I’m not saying everything about gentrification is bad; it’s much better than slumification. The type of people that are coming in now just have different requirements. Many like eating vegetarian food and like to sit in coffee places. Not all the people coming in are rich; many move here because that’s the only place they can afford. We all just want to make a decent living and make the best out of life. In Deptford, people congregate from all over the UK and the world. I’m not a local here, although after 30 years in Deptford I do see myself as a local. My children certainly are. Anyway, London’s always been a place where all kinds of people congregate, and if you have the energy and passion, anything can be achieved in this city. But I fear London is running out of space and it will just be high-rise homes in the future. And the problem is that when there’s gentrification going on, there’s mostly always deprivation alongside of it. Statistical information shows that Deptford was one of the most deprived areas in London 30 years ago. I don’t think this has changed much. The only thing that’s changed is that more and more people have moved in. Years ago, I used to go to a lot of council and planning meetings and already then they used to say Deptford was up-and-coming. Oh yeah? I see more betting shops than ever! With the influx of so many different nationalities who gravitate to London for a better life, different people face different challenges every day. The social make-up has changed a lot in the area and for me it’s about getting the balance right to create change for all people. We’re all different people with different needs and we need to live together the best we can. I think the vibrational energy is much better now than 30 years ago so evolution can be a good thing but it depends on your situation whether change is good for you or not.

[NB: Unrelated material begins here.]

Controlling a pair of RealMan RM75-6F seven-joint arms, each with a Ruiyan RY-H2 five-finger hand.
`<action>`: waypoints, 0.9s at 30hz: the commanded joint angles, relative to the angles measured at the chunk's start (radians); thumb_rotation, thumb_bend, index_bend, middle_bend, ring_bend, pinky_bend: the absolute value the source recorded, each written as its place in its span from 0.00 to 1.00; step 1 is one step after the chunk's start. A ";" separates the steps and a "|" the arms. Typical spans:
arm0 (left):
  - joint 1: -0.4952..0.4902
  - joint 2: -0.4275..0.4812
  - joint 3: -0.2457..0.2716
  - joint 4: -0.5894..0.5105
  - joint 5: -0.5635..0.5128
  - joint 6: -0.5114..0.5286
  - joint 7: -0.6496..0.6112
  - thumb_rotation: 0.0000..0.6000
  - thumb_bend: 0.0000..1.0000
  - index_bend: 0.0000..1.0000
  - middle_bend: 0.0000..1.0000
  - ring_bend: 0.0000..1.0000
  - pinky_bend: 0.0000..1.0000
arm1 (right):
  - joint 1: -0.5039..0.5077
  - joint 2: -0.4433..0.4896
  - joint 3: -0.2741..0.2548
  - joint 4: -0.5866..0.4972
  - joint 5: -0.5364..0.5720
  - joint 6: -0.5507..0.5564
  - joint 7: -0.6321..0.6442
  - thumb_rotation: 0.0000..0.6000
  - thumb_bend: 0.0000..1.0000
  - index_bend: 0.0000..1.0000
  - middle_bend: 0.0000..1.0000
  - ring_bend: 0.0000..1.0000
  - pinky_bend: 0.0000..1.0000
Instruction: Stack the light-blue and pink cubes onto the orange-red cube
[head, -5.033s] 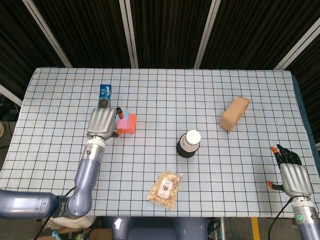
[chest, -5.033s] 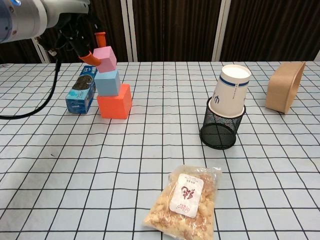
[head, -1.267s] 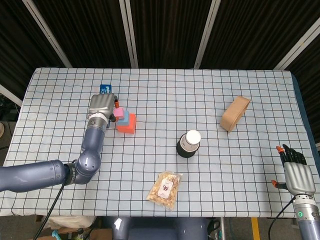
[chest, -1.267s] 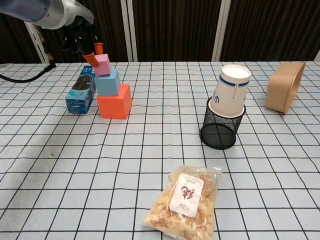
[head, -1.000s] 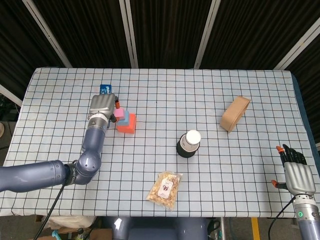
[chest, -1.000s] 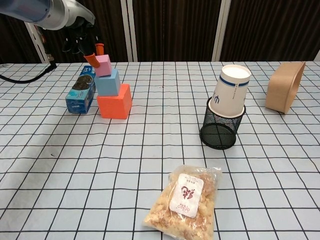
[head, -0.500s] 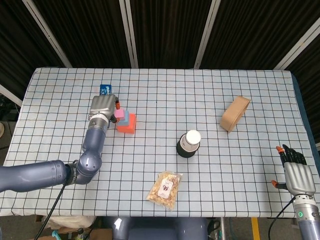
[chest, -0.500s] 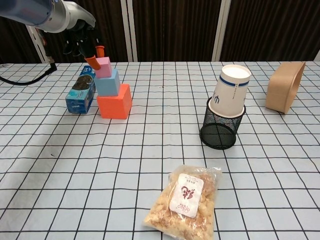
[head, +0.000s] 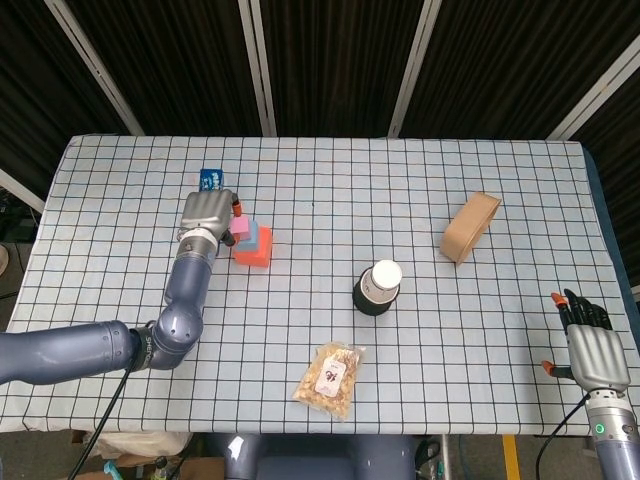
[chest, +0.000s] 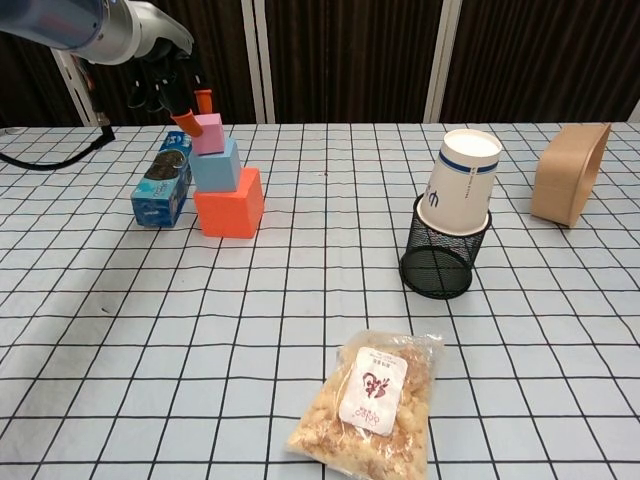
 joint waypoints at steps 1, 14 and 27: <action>-0.002 0.001 0.001 -0.003 -0.001 0.003 0.001 1.00 0.34 0.37 0.85 0.71 0.72 | 0.000 0.000 0.000 0.000 0.000 0.000 0.001 1.00 0.10 0.07 0.03 0.05 0.10; 0.000 0.042 0.000 -0.061 0.001 0.030 0.009 1.00 0.34 0.35 0.85 0.71 0.72 | 0.003 0.000 0.001 -0.004 0.008 -0.004 -0.006 1.00 0.10 0.07 0.03 0.06 0.10; 0.339 0.515 -0.075 -0.642 0.376 0.037 -0.312 1.00 0.34 0.29 0.66 0.54 0.63 | -0.001 0.010 -0.005 -0.019 -0.022 0.008 0.013 1.00 0.10 0.07 0.03 0.05 0.10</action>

There is such a lack of social clubs for the elderly and for the young, there is nowhere for them to go and because of that I have recently started up a befriending drop-in in my local community centre, doing holistic healing and other things. Older people, especially those that have been in Deptford for several generations, are often too proud to seek help and admit that they are lonely. So many older people out there are lonely, have no-one to talk to so I’m here for them. I make them a cuppa, talk to them, give them a little back massage, or we do some knitting and drawing. It’s not going to be easy, but it’s achievable if there’s enough support. If I can help only one person each time, it’s worth it. I feel lucky that I was able to achieve what I have.

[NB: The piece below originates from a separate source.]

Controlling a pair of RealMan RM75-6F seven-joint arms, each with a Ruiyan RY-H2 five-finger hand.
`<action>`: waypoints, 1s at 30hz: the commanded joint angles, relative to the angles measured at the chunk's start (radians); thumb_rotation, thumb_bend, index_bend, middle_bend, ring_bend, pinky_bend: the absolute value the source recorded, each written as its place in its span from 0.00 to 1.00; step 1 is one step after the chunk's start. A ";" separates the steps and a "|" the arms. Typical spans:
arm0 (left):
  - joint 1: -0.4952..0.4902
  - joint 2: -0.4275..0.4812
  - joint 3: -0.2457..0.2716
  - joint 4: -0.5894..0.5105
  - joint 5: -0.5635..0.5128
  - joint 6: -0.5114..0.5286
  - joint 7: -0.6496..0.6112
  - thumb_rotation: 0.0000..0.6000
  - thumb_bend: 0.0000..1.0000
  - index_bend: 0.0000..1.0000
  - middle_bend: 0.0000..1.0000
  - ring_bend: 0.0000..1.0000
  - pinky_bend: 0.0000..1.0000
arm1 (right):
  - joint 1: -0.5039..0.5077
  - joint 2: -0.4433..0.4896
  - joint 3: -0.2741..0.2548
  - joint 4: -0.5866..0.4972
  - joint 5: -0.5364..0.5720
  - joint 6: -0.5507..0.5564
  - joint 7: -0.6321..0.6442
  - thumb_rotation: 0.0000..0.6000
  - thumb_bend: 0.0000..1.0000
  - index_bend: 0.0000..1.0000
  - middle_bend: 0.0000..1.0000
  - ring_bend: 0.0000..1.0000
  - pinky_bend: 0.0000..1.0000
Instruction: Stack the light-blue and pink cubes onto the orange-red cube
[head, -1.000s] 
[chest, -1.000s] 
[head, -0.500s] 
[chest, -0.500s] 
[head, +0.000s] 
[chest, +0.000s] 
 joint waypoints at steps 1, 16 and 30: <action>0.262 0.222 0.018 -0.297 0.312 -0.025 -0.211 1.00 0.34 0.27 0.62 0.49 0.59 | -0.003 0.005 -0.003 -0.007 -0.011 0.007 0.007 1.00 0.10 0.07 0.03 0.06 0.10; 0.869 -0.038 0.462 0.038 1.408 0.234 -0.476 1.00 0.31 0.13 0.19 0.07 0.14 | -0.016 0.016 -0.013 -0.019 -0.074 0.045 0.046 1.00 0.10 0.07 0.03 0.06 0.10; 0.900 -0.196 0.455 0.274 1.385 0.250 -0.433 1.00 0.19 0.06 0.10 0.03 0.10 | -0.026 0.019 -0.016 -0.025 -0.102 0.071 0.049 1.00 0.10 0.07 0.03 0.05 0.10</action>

Twinkle Park and Charlotte Turner Gardens

This text was written by Carol Kenna, multi-disciplinary artist, founder of Greenwich Mural Workshop and the Charlton Park Reminiscence Project, and coordinator of Twinkle Park Trust. Her article describes what it means to work with local communities to respond to the regeneration of their neighbourhood and to ensure that regeneration proposals work towards more sustainable and inclusive redevelopment. Working primarily with Arts and Environmental improvement funds, central Government Single Regeneration Budget, local government regeneration programmes that invested in neighbourhoods to create a better quality of life for existing local communities through job creation, skills development, health and education facilities, transport, housing and green spaces and arts events, Carol says that what is happening today is not a regeneration programme, “it’s simply developers clicking their fingers to make more profit”. Although working with local authorities was not easy in the past either, Carol’s work demonstrates what local communities can achieve when given the necessary resources. All Photographs by Carol Kenna.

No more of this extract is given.